=== Task objective ===
Lines with the string "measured" are to be identified in the listing and copied.

*** Block opens ***

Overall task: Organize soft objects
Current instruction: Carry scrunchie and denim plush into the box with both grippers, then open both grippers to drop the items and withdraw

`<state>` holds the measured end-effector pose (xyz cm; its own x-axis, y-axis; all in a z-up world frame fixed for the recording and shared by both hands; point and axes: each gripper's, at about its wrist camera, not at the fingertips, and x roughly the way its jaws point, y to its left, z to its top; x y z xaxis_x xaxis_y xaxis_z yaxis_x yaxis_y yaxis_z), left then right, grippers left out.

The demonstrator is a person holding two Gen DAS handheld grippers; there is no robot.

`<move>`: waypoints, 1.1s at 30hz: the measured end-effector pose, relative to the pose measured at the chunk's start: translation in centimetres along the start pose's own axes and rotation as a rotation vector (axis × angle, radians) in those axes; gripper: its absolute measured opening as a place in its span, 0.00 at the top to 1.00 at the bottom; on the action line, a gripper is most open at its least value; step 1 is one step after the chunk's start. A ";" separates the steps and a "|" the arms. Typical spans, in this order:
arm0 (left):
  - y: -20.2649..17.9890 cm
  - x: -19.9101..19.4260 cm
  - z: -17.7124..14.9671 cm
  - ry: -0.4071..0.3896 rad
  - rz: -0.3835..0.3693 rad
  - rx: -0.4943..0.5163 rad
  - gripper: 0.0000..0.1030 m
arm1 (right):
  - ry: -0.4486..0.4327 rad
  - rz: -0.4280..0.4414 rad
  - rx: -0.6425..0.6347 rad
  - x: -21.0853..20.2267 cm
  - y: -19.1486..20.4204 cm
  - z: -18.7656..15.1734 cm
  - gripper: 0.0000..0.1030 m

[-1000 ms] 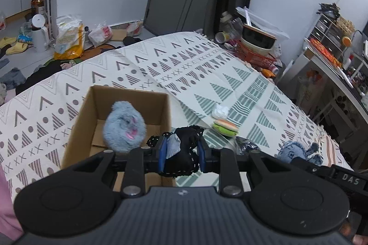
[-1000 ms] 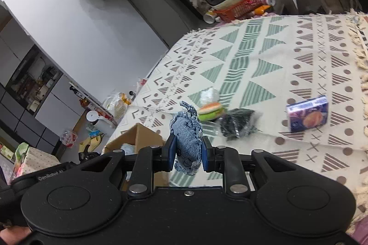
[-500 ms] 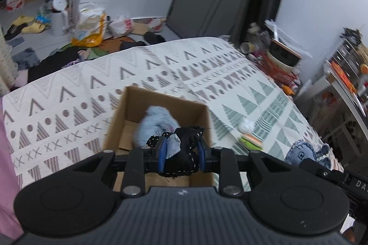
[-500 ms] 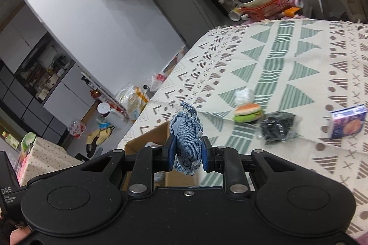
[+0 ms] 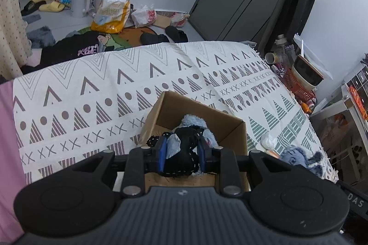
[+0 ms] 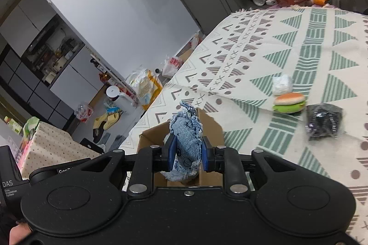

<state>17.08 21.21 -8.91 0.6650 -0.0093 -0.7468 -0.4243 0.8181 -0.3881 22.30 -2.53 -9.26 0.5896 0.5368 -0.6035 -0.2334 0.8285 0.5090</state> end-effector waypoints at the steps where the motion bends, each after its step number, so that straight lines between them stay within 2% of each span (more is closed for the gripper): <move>1: 0.1 0.2 0.0 0.007 -0.004 -0.002 0.74 | 0.004 0.001 -0.001 0.4 0.2 0.0 0.78; 11: 0.5 2.1 0.0 0.050 -0.013 -0.015 0.73 | 0.026 -0.020 -0.022 3.6 1.6 0.6 0.78; 16: 0.9 3.0 0.2 0.076 -0.015 -0.039 0.69 | 0.030 -0.044 -0.041 5.2 2.3 0.8 0.78; 18: 0.8 3.3 0.2 0.083 -0.017 -0.042 0.64 | 0.027 -0.048 -0.052 5.8 2.6 0.9 0.78; 20: 0.7 3.4 0.2 0.086 -0.011 -0.038 0.52 | 0.026 -0.055 -0.066 6.3 2.9 0.9 0.77; 21: 0.7 3.4 0.2 0.086 -0.012 -0.041 0.50 | 0.029 -0.054 -0.072 6.6 3.0 1.0 0.74; 24: 0.7 3.4 0.3 0.067 -0.014 -0.046 0.43 | 0.032 -0.067 -0.087 7.1 3.1 1.1 0.73; 26: 0.7 3.4 0.3 0.060 0.001 -0.047 0.35 | 0.037 -0.072 -0.089 7.1 3.0 1.0 0.73; 28: 0.7 3.5 0.3 0.061 0.009 -0.050 0.32 | 0.042 -0.070 -0.082 6.9 2.7 0.9 0.73; 33: 0.1 3.6 0.1 0.065 0.014 -0.027 0.31 | 0.043 -0.081 -0.068 5.5 1.6 0.6 0.68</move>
<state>19.45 21.29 -11.57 0.6180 -0.0360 -0.7854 -0.4501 0.8028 -0.3910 25.61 1.61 -11.38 0.5749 0.4732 -0.6675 -0.2395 0.8774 0.4157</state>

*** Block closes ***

=== Answer for the task ===
`<state>` holds the measured end-effector pose (xyz cm; its own x-axis, y-axis; all in a z-up world frame fixed for the recording and shared by both hands; point and axes: each gripper's, at about its wrist camera, not at the fingertips, and x roughly the way its jaws point, y to its left, z to its top; x y z xaxis_x xaxis_y xaxis_z yaxis_x yaxis_y yaxis_z), left then right, grippers left out.
`<move>`: waypoints, 1.1s at 30hz: the measured end-effector pose, relative to the pose measured at the chunk's start: translation in centimetres along the start pose's own axes and rotation as a rotation vector (axis × angle, radians) in those axes; gripper: its absolute measured opening as a place in its span, 0.00 at the top to 1.00 at the bottom; on the action line, a gripper is most open at its least value; step 1 is one step after the chunk's start. A ";" separates the steps and a "|" the arms. Typical spans, in this order:

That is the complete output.